START Records for this task
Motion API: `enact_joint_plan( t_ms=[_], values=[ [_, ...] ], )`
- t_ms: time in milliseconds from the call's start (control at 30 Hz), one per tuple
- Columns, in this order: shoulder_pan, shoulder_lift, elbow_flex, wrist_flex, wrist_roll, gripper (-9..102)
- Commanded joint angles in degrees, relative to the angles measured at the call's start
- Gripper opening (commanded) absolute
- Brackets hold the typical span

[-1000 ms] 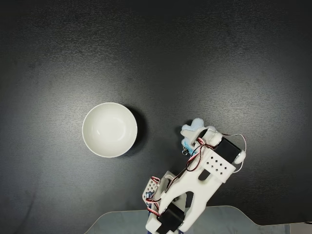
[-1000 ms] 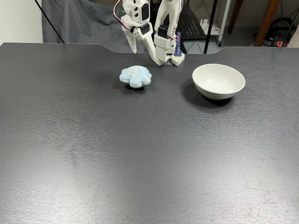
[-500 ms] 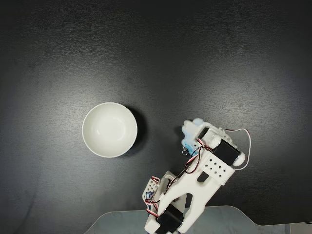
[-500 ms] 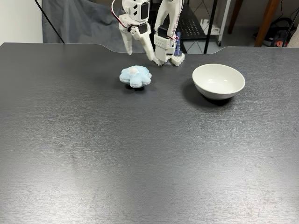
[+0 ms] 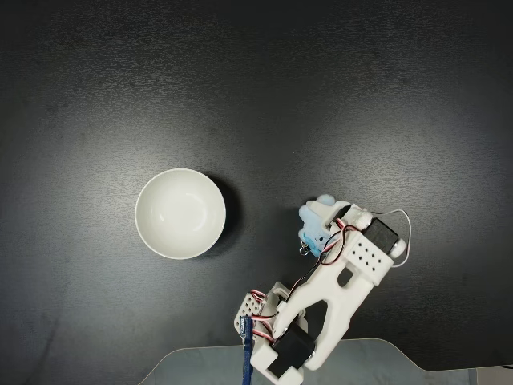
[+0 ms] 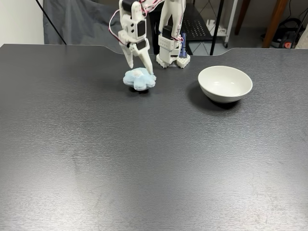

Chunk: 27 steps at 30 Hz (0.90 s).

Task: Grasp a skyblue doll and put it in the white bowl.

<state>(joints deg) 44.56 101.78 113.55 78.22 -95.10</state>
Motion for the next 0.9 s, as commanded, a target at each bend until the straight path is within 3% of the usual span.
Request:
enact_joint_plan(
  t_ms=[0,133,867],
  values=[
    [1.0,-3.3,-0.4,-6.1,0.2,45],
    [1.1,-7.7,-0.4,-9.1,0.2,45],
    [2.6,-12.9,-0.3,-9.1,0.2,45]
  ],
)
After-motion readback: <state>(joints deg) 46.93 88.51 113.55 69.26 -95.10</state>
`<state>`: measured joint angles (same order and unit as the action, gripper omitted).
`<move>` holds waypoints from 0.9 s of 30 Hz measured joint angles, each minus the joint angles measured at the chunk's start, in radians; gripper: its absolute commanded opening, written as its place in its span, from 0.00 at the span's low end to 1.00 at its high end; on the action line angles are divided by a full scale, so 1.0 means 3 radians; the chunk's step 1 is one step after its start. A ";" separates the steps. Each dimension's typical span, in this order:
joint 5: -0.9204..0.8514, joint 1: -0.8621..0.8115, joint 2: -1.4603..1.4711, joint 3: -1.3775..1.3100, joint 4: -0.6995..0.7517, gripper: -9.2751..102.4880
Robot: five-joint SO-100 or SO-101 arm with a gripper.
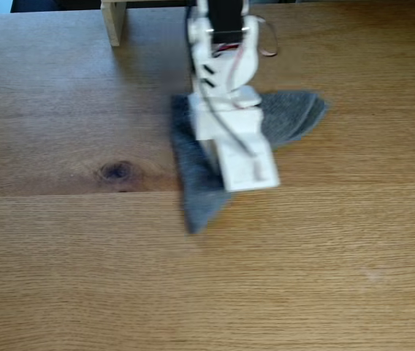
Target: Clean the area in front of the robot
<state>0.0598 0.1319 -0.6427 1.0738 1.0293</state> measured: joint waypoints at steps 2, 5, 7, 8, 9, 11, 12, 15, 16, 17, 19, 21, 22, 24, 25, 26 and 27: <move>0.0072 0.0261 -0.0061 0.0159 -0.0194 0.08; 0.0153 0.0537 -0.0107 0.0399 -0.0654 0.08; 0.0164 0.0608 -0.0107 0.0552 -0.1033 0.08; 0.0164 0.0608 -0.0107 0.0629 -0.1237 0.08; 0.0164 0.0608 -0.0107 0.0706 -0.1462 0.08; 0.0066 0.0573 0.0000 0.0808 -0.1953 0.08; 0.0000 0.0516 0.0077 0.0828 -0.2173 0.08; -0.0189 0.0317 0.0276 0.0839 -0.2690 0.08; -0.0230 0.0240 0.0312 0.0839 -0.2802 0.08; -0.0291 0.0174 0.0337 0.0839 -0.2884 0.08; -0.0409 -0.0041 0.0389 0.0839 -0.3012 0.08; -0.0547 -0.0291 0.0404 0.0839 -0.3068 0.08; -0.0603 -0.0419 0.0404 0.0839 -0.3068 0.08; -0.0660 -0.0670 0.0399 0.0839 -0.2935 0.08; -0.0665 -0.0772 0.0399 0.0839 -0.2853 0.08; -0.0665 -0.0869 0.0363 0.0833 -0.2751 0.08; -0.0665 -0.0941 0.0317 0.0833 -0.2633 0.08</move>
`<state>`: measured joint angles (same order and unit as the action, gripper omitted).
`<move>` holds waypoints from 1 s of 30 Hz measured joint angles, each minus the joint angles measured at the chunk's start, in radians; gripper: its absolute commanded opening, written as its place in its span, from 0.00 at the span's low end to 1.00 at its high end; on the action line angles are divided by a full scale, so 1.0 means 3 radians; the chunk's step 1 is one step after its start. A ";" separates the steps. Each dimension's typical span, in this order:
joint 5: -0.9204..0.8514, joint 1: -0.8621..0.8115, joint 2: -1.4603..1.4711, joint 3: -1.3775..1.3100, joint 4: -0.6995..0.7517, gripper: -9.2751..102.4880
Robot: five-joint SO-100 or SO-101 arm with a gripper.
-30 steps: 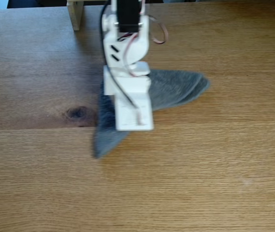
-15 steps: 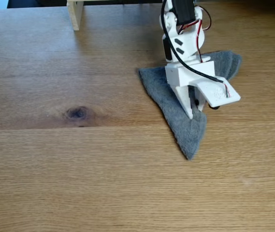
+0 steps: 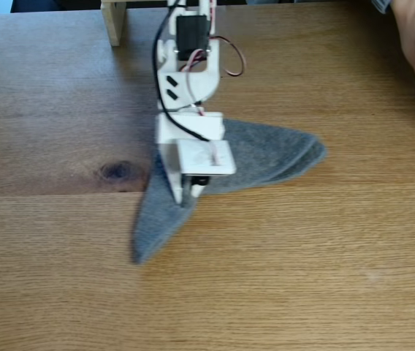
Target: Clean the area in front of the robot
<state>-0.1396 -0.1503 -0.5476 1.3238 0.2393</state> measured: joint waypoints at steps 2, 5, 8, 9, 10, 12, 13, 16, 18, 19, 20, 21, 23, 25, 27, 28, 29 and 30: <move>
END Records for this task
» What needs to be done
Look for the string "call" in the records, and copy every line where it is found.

» Task solution
- t_ms: time in milliseconds from the call's start (control at 30 Hz), one per tuple
- Commanded joint angles in degrees, relative to the angles measured at the call's start

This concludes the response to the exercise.